### To do
Scan the records below for lines with the word "corner", then state how many you find and nothing else.

○ ○ ○ ○ ○ ○ ○

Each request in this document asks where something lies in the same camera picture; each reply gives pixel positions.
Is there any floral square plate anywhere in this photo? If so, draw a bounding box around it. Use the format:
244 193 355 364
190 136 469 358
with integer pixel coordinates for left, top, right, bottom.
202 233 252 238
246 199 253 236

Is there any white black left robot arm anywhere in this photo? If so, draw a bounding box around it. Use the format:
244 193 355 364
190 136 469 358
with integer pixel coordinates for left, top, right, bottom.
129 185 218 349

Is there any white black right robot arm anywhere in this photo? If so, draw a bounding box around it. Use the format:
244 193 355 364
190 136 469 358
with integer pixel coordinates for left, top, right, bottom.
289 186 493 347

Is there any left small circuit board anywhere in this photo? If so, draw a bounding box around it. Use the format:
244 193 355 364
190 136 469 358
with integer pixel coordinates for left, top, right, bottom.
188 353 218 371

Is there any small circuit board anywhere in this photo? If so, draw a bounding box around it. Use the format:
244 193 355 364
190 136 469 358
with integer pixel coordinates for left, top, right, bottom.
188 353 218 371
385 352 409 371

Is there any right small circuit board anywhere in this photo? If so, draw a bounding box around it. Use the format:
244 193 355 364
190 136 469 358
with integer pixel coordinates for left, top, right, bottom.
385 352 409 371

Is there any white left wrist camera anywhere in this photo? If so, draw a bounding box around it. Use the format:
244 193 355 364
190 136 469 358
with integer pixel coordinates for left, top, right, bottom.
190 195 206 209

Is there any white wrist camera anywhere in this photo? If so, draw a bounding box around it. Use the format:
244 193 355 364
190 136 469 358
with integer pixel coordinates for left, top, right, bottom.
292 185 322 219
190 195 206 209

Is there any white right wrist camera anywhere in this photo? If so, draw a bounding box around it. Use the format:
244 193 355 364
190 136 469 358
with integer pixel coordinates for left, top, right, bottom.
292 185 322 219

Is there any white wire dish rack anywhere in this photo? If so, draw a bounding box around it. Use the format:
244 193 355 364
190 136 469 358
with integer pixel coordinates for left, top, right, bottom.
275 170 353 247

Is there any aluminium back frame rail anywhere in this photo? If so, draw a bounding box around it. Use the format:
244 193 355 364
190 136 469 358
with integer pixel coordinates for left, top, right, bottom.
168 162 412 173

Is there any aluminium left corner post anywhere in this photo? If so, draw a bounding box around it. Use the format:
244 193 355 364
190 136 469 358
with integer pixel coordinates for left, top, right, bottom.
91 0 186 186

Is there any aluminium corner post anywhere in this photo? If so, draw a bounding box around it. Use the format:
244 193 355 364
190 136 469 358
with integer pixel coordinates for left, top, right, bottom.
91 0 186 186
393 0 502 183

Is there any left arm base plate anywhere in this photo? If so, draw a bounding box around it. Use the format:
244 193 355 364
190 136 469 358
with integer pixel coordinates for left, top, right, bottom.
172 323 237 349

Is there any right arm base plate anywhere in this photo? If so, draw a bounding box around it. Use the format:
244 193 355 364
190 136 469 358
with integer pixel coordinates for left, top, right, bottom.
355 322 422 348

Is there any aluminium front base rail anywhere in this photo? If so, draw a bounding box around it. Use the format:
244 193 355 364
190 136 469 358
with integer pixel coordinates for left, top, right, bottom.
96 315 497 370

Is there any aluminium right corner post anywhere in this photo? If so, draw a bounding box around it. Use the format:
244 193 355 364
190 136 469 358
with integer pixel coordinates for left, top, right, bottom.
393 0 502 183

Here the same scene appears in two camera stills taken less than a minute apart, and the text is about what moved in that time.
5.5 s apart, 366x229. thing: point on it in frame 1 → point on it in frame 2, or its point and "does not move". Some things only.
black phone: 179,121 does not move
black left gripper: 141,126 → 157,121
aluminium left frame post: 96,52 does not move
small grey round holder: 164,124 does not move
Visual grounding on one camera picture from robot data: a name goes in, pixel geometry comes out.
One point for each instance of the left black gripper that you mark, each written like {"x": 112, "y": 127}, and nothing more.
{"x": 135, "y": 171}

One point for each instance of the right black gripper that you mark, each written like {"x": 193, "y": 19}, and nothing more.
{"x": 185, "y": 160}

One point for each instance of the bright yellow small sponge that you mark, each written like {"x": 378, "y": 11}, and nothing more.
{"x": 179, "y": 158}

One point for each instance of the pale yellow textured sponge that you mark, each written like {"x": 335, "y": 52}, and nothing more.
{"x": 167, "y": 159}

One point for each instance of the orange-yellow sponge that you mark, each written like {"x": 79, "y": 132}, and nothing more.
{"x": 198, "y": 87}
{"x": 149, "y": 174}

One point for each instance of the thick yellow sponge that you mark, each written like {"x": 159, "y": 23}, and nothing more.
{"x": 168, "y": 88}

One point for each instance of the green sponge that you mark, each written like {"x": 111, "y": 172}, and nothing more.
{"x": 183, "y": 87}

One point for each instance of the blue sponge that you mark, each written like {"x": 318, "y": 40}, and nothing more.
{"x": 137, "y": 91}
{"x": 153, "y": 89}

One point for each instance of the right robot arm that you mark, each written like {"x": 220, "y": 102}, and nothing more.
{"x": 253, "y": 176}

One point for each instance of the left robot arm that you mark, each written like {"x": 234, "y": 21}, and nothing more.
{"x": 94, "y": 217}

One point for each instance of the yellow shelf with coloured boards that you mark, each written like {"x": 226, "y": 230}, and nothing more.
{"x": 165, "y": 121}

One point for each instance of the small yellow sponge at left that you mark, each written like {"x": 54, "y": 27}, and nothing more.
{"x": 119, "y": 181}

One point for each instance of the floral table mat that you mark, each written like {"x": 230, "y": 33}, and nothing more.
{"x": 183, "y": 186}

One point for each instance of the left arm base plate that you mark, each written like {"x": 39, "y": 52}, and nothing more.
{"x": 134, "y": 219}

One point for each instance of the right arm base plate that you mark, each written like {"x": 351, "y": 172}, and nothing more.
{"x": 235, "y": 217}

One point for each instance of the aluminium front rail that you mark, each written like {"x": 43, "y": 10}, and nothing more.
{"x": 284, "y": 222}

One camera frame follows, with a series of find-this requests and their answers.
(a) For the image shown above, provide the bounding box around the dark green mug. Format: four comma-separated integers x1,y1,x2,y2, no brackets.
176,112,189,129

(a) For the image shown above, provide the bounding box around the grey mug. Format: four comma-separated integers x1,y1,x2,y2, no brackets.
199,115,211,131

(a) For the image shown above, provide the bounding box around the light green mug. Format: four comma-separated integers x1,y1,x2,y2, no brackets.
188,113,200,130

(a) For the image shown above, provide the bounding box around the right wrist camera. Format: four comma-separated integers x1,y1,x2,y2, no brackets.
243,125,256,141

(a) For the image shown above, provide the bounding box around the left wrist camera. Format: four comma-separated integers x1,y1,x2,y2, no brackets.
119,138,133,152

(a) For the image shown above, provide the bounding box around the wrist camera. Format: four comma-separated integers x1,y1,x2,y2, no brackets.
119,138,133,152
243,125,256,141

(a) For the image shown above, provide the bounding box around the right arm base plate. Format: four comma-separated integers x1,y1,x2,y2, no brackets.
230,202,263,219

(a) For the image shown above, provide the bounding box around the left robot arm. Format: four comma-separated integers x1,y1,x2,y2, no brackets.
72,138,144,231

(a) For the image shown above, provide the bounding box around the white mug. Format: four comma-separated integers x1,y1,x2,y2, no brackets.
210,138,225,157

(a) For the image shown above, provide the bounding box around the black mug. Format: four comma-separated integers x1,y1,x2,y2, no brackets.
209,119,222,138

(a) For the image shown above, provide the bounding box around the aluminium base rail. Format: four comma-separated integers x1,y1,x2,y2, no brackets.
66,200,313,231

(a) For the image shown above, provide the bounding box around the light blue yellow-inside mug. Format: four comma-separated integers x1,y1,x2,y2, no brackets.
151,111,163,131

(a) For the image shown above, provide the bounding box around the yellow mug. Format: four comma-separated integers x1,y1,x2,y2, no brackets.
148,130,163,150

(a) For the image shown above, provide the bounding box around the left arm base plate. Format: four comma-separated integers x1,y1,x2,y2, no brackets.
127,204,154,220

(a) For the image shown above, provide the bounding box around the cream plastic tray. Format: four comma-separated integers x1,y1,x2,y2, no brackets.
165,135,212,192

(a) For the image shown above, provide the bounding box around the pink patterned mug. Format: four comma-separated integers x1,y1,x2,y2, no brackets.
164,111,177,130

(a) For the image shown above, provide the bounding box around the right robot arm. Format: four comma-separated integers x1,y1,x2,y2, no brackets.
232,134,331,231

○ ○ ○ ○ ○ ○ ○

### Answer to the exercise
3